Allow me to contrast this with the majority of programs. Most programs
have no special privilege, and the limits on their actions --
conceptually equal to the limits on whoever is running them -- are
enforced by the OS in the normal way. Privileged programs must be
written very carefully, because the OS will allow them to do more than
their invoker is allowed to do.
Given that the program in question is to be privileged, the fact that
*it was never intended to be secure* is a serious problem. When a
program is put into this privileged position, you must examine its
source, line by line, to make sure it cannot do anything other than
what it was intended to do. A simple garbaged pointer bug could allow
the program to leak privileges. And make absolutely sure that what it
does is exactly what you *want* it to do -- an undocumented feature
might, cleanly and intentionally, invoke a shell, for example.

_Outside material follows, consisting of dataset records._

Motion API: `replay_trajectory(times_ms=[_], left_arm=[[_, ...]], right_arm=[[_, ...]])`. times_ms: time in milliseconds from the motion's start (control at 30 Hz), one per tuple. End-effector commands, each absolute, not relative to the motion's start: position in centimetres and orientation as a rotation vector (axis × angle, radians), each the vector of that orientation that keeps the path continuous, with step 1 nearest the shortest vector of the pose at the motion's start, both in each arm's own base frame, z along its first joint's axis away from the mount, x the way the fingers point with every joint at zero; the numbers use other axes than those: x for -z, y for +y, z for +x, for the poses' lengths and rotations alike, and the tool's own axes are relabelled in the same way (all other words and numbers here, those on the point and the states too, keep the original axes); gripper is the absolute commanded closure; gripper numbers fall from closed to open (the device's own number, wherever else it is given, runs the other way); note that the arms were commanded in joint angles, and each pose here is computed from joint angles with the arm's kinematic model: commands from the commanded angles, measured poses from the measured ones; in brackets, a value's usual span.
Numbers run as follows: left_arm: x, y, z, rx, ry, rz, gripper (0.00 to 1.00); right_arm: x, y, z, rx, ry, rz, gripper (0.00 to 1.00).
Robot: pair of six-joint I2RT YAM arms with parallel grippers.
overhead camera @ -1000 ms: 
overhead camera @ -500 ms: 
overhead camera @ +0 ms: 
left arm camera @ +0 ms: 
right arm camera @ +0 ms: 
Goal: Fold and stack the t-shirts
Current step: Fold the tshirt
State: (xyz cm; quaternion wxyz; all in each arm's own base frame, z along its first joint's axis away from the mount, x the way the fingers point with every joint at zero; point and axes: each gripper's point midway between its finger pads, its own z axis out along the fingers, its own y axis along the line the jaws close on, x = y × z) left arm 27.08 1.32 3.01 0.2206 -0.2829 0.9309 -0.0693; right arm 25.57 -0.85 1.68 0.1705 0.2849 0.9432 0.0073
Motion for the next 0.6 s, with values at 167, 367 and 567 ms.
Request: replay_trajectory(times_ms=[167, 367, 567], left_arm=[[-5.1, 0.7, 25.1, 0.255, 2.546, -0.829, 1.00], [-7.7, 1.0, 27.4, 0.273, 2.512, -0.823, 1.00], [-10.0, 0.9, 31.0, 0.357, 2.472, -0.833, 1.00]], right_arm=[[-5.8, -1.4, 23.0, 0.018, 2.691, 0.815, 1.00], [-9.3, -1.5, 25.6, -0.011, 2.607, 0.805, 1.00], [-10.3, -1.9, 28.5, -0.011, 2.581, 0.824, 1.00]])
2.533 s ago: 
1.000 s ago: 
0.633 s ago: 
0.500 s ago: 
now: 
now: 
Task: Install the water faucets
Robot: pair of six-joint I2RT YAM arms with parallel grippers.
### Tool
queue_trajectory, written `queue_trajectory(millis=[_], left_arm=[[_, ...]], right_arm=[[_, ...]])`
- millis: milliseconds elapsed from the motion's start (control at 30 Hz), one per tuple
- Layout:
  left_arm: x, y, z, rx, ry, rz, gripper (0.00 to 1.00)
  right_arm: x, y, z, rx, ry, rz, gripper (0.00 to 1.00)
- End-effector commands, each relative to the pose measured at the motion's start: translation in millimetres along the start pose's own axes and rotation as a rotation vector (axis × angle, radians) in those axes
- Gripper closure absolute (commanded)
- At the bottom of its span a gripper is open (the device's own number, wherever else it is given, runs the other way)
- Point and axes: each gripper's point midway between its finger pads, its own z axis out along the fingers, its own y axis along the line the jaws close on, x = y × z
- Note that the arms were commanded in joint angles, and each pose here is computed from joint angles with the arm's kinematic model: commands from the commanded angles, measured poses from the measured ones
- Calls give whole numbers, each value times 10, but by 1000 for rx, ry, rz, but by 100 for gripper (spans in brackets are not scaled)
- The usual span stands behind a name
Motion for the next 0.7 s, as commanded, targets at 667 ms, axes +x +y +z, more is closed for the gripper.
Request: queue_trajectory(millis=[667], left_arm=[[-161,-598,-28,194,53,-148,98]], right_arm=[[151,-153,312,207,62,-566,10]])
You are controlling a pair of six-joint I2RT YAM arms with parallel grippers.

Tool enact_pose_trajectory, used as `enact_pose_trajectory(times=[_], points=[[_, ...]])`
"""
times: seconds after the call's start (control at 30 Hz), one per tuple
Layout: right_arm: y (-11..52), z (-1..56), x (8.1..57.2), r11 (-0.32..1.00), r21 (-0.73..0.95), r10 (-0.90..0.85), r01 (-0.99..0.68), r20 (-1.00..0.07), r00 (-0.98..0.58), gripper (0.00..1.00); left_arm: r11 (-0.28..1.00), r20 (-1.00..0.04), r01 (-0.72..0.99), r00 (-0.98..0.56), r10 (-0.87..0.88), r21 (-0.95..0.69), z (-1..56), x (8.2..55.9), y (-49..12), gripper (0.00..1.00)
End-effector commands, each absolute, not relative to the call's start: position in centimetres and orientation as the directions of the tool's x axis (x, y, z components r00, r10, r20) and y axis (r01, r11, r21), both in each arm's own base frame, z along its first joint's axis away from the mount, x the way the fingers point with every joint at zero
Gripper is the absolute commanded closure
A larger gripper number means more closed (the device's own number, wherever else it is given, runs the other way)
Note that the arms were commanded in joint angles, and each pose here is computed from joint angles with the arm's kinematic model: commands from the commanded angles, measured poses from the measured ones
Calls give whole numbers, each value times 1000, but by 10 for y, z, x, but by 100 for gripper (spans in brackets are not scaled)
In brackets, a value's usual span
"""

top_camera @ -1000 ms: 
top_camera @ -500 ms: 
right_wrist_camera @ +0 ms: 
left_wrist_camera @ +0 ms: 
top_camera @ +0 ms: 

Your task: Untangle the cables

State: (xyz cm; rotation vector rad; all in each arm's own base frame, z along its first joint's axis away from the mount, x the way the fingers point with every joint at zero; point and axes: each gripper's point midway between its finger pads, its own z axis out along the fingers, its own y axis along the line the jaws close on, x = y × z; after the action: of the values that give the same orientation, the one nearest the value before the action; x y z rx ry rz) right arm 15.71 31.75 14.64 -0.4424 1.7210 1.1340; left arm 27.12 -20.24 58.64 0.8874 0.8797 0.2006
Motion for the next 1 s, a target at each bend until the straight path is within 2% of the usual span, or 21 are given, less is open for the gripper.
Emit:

It is always easier to make a program secure in this sense when one is
writing it from scratch, with the intention that it be privileged, than
when one is faced with an existing program that does what one wants to
do in a privileged position. I must say that, if faced with this
particular problem, I would rather rewrite the program from scratch
than review the existing code.
To take the classic example of this type of problem, /bin/{true,false}
on many systems are shell scripts, and are also used as login shells to
lock accounts. Being shell scripts is not a problem when the programs
are unprivileged (though it's inefficient and in rare cases can cause
them to misbehave), but when put in a privileged situation they give
away that privilege all too easily. I've taken advantage of this
security hole on one system, su-ing to a restricted account whose login
shell was a shell script. (That particular shell script has now been
replaced by a binary.) On *my* box, true and false are binaries -- less
than 100 bytes each (Linux a.out) -- and *completely* ignore the
environment they are run in.
On a separate issue, you mentioned putting this program into
/etc/shells. This is a very bad idea, for a number of reasons.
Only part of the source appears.